Task to carry out: The data must be written out once more, precisely as given.

Collected material:
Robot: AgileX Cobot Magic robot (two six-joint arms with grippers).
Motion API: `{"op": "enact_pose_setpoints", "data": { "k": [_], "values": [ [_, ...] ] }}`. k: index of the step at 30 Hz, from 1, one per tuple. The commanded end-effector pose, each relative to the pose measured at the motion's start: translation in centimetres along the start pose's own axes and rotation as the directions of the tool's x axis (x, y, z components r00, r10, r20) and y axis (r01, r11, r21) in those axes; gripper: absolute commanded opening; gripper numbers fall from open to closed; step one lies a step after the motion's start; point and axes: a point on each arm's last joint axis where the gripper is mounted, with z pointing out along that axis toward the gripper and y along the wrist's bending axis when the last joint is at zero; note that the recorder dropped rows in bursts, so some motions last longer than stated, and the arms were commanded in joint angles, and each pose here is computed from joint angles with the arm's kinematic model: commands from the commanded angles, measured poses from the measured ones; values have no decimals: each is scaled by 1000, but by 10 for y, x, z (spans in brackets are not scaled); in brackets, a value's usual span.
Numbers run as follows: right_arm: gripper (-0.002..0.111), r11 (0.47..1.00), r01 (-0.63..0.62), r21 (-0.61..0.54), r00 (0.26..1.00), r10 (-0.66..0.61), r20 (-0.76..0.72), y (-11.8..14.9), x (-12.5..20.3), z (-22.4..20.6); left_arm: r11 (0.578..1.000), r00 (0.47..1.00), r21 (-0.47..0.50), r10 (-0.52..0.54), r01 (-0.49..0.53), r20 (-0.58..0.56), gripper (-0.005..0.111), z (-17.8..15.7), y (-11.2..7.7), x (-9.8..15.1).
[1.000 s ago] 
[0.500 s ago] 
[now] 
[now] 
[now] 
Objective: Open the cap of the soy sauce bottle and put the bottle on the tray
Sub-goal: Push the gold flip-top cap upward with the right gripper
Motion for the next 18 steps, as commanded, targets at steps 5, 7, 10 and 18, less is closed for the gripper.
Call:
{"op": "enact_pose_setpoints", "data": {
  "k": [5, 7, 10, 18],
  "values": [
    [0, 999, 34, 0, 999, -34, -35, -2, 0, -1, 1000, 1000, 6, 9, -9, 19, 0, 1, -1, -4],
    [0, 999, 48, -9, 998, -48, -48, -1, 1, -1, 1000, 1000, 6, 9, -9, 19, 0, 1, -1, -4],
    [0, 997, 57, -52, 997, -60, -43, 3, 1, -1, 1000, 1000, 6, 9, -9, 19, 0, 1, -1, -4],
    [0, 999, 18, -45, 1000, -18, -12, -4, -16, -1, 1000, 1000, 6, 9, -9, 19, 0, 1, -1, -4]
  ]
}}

Answer for this exercise:
Robot: AgileX Cobot Magic robot (two six-joint arms with grippers).
Motion API: `{"op": "enact_pose_setpoints", "data": { "k": [_], "values": [ [_, ...] ] }}`. k: index of the step at 30 Hz, from 1, one per tuple. The commanded end-effector pose, each relative to the pose measured at the motion's start: translation in centimetres along the start pose's own axes and rotation as the directions of the tool's x axis (x, y, z components r00, r10, r20) and y axis (r01, r11, r21) in those axes; gripper: absolute commanded opening; gripper numbers fall from open to closed; step one lies a step after the motion's start; point and axes: a point on each arm's last joint axis where the gripper is mounted, with z pointing out along that axis toward the gripper and y along the wrist's bending axis when the last joint is at zero; note that the recorder dropped rows in bursts, so some motions last longer than stated, and the arms were commanded in joint angles, and each pose here is computed from joint angles with the arm's kinematic model: commands from the commanded angles, measured poses from the measured ones; values have no decimals: each is scaled by 1000, but by 10 for y, x, z (spans in brackets are not scaled); in brackets, a value's usual span.
Numbers run as follows: right_arm: gripper (-0.002..0.111), r11 (0.47..1.00), r01 (-0.63..0.62), r21 (-0.61..0.54), r00 (0.26..1.00), r10 (-0.66..0.61), r20 (-0.76..0.72), y (-11.8..14.9), x (-12.5..20.3), z (-22.4..20.6); left_arm: r11 (0.578..1.000), r00 (0.47..1.00), r21 (-0.47..0.50), r10 (-0.52..0.54), r01 (-0.49..0.53), r20 (-0.58..0.56), gripper (-0.005..0.111), z (-17.8..15.7), y (-11.2..7.7), x (-9.8..15.1).
[1.000 s ago] 
[0.500 s ago] 
[now] 
[now] 
[now] 
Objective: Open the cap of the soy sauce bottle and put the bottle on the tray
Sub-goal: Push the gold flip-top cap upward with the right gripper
Motion for the next 18 steps, as commanded, targets at steps 5, 7, 10 and 18, less is closed for the gripper.
Call:
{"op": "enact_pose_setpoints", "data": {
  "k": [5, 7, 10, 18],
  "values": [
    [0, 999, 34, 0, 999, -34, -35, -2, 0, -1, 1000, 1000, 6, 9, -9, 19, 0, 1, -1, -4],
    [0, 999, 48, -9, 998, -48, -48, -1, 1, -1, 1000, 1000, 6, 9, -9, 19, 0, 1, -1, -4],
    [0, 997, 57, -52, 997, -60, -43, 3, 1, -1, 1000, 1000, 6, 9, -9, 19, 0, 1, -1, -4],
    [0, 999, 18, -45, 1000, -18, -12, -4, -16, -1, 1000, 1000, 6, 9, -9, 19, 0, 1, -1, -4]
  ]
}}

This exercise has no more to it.